Dusha realizes that male emotions are too unreliable. She decides to keep the baby, stay friends with her two male friends, and live the life of a single mother.
»With birds, it is all instinct, even faithfulness. Instincts are okay... Nature has got it all sorted out... While Man is overflowing with words of love and affections and God knows what else. Then he leaves his young in the name of love. Does he take care of his own? Like hell he does! He sells cars, using pretty girls to promote his business!« (Monologue from the film)
What do love and procreation have in common? Birds have it all figured out, but we, humans, will wander in darkness for years to come.

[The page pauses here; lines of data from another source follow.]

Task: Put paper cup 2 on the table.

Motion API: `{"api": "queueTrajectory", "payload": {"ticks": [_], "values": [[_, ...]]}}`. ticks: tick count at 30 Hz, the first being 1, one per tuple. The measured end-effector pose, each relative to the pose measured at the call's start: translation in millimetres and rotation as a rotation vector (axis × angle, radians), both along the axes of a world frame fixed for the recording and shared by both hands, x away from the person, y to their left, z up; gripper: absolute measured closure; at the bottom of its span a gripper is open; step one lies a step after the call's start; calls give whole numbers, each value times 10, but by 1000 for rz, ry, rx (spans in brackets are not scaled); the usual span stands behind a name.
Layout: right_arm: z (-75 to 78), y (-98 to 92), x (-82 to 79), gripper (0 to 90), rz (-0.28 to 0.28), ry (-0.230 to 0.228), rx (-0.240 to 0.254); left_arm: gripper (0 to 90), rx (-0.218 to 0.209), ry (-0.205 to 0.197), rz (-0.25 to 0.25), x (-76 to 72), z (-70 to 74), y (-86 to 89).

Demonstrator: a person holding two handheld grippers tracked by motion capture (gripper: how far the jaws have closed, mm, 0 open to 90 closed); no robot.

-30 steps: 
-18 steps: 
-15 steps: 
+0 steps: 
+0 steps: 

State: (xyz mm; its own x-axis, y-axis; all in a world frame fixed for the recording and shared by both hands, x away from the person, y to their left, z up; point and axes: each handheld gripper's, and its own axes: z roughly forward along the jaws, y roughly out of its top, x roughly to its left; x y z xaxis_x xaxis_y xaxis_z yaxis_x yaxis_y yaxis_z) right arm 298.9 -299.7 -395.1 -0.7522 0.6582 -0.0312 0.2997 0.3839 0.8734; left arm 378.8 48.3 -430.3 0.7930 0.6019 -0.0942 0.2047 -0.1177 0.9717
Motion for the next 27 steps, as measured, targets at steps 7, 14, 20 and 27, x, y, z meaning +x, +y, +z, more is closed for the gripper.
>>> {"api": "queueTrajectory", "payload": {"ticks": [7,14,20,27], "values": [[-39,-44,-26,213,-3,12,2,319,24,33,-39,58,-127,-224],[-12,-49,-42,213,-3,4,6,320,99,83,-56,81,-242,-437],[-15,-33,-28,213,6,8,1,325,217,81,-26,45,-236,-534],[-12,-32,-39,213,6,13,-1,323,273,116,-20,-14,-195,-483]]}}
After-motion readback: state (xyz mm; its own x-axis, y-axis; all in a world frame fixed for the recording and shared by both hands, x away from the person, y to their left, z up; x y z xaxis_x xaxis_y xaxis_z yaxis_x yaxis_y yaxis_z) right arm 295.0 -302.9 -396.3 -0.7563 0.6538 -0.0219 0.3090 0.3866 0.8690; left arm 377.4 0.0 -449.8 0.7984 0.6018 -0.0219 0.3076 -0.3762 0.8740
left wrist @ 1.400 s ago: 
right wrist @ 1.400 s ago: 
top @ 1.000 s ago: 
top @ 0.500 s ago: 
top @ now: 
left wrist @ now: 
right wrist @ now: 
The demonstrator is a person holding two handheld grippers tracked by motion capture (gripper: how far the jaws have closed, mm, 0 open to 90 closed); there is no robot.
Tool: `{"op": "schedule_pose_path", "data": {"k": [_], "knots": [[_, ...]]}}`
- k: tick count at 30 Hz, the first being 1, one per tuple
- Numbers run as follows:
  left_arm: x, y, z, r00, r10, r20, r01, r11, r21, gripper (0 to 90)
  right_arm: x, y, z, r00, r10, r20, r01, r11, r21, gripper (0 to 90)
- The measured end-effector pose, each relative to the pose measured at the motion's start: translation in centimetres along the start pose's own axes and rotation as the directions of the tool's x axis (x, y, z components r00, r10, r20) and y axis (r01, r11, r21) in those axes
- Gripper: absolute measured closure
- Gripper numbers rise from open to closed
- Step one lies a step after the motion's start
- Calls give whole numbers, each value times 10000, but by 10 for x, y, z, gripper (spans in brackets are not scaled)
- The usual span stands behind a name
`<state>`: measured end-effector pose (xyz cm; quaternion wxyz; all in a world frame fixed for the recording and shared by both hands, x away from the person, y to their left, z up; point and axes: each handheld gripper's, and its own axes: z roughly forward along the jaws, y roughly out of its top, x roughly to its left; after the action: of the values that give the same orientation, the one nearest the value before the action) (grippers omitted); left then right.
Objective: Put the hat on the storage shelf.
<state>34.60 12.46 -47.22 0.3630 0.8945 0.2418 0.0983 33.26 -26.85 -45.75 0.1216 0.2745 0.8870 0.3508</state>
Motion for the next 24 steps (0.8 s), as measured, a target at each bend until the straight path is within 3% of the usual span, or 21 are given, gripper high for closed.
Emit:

And each of us will be able to tell his own story, write his own book, or make his own movie on the subject.
By rule, screenplays have long and desperately exhausting prenatal phases. This one, too, has been born only after years of almost pathological pregnancy. Each director lets out a loud sigh of relief when the screenplay leaves the hands of the Readers and is placed in the hands of the Actors. Namely, that is the moment when the game truly starts, when the cards are dealt. When it becomes real, serious and exciting. Then is the time for you to gamble. The written words are being read by a hundred people at once, and they all have to believe in them, they all have to understand each other, think the same, do the same. It is terrible. And terrific.